> [TASK]: Check each line of the listing, and copy it if it contains the word "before".
Start of DATA TO PROCESS
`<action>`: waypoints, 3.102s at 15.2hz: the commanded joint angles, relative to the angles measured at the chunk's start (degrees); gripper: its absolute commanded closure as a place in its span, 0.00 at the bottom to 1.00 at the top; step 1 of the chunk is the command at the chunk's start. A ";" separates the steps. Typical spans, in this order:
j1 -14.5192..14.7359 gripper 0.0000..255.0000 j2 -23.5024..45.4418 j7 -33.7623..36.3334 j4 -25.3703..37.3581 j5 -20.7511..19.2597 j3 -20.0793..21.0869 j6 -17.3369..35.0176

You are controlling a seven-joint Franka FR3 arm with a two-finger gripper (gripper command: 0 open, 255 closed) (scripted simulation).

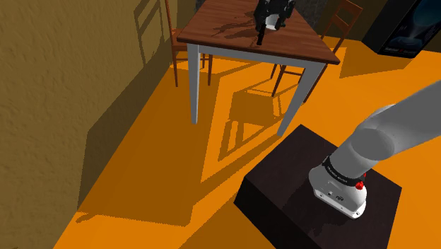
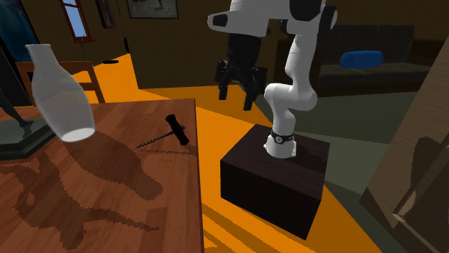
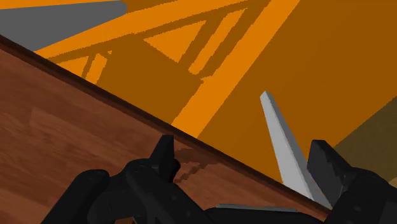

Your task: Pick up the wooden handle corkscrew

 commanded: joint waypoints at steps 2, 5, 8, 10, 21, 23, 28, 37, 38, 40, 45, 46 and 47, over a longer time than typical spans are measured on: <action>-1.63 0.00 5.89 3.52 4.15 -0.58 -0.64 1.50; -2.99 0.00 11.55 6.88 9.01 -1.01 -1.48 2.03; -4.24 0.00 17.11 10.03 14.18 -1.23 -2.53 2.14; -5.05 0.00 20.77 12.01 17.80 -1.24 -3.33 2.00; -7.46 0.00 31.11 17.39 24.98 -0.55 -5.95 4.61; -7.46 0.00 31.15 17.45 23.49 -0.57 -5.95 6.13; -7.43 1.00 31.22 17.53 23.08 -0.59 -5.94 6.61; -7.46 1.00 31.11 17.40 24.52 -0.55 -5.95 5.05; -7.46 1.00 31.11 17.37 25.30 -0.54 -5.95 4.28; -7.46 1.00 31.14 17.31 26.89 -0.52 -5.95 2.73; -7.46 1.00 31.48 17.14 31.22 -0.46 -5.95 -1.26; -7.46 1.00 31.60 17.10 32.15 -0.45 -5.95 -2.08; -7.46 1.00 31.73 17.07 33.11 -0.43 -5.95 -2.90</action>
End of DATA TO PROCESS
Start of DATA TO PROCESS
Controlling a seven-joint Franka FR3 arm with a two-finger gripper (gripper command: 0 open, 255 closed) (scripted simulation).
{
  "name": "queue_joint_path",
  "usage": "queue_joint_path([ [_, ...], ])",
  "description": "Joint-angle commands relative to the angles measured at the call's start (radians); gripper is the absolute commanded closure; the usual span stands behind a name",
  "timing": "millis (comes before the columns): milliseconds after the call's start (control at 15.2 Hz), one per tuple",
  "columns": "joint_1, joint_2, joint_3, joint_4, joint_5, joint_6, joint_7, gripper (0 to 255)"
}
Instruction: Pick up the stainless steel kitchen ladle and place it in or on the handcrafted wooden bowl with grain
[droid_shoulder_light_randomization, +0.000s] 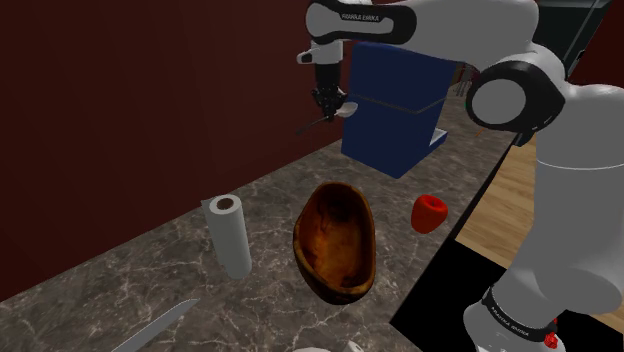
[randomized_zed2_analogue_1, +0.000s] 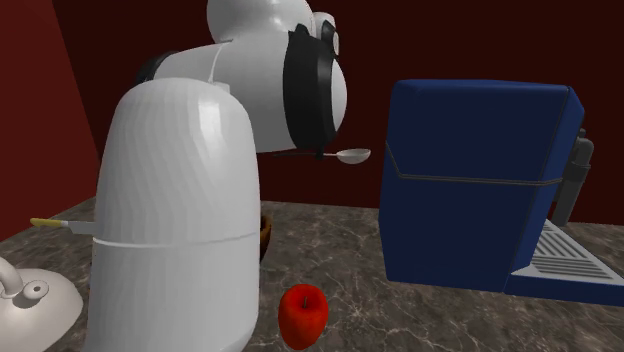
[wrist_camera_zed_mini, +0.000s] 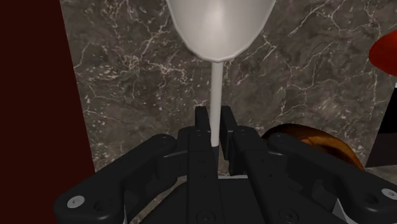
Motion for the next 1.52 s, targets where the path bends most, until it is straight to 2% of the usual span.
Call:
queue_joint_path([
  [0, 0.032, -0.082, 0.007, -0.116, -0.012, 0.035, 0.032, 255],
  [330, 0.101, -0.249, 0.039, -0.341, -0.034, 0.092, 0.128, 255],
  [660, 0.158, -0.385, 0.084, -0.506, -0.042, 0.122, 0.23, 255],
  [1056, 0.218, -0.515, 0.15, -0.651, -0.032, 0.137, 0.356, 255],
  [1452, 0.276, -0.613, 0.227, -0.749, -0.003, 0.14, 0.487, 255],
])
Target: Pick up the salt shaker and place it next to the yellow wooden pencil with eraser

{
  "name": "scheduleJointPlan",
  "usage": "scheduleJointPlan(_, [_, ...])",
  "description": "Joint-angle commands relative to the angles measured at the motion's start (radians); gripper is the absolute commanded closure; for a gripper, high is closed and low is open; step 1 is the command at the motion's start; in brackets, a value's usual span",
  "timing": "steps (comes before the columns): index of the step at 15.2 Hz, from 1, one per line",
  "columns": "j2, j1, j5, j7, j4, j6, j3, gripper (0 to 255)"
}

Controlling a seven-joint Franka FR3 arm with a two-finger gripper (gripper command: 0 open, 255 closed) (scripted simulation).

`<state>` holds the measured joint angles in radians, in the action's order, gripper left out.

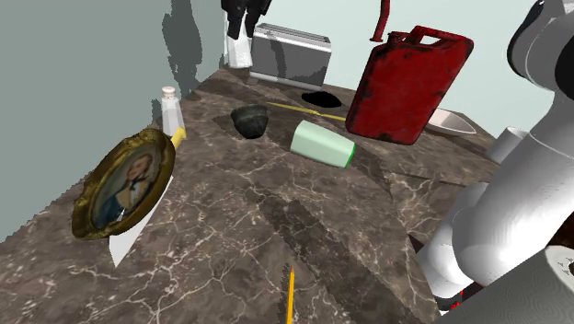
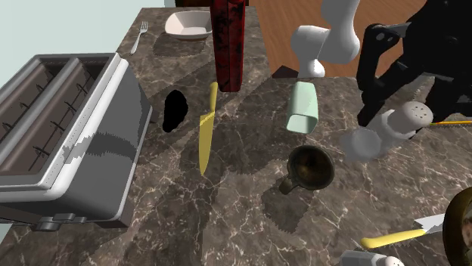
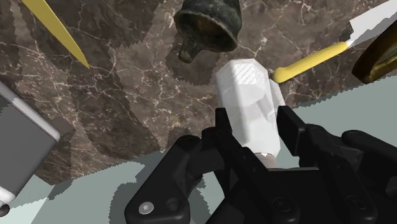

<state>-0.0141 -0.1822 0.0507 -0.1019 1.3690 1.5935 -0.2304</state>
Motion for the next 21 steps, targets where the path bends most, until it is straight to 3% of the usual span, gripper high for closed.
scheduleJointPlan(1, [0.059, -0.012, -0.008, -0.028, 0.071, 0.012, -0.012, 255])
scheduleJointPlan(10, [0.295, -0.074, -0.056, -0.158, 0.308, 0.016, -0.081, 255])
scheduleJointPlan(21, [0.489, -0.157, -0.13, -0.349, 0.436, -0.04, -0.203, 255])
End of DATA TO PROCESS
> [EXERCISE OUTPUT]:
  "timing": "millis (comes before the columns): milliseconds after the call's start (control at 15.2 Hz), one per tuple",
  "timing": "steps (comes before the columns): index of the step at 15.2 Hz, from 1, one per line",

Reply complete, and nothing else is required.